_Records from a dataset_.
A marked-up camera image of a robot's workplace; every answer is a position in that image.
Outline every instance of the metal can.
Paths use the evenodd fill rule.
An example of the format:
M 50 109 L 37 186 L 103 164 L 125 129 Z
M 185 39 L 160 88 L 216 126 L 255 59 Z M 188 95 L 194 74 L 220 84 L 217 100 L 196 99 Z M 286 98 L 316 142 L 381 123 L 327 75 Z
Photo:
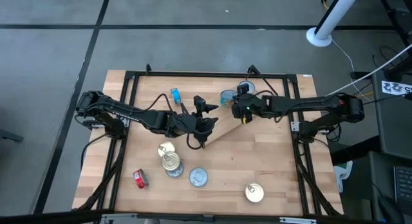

_Try it_.
When you repeat the lines above, keep them exact and leave out each image they contain.

_Problem solution_.
A marked-up camera image of a robot's workplace; every answer is a position in that image.
Outline every instance of the metal can.
Paths use the evenodd fill rule.
An example of the format:
M 50 109 L 37 186 L 103 164 L 125 129 Z
M 185 39 L 160 88 L 216 126 L 255 59 Z M 188 95 L 194 74 L 220 84 L 217 100 L 196 99 Z M 286 98 L 316 142 L 381 123 L 327 75 Z
Photo:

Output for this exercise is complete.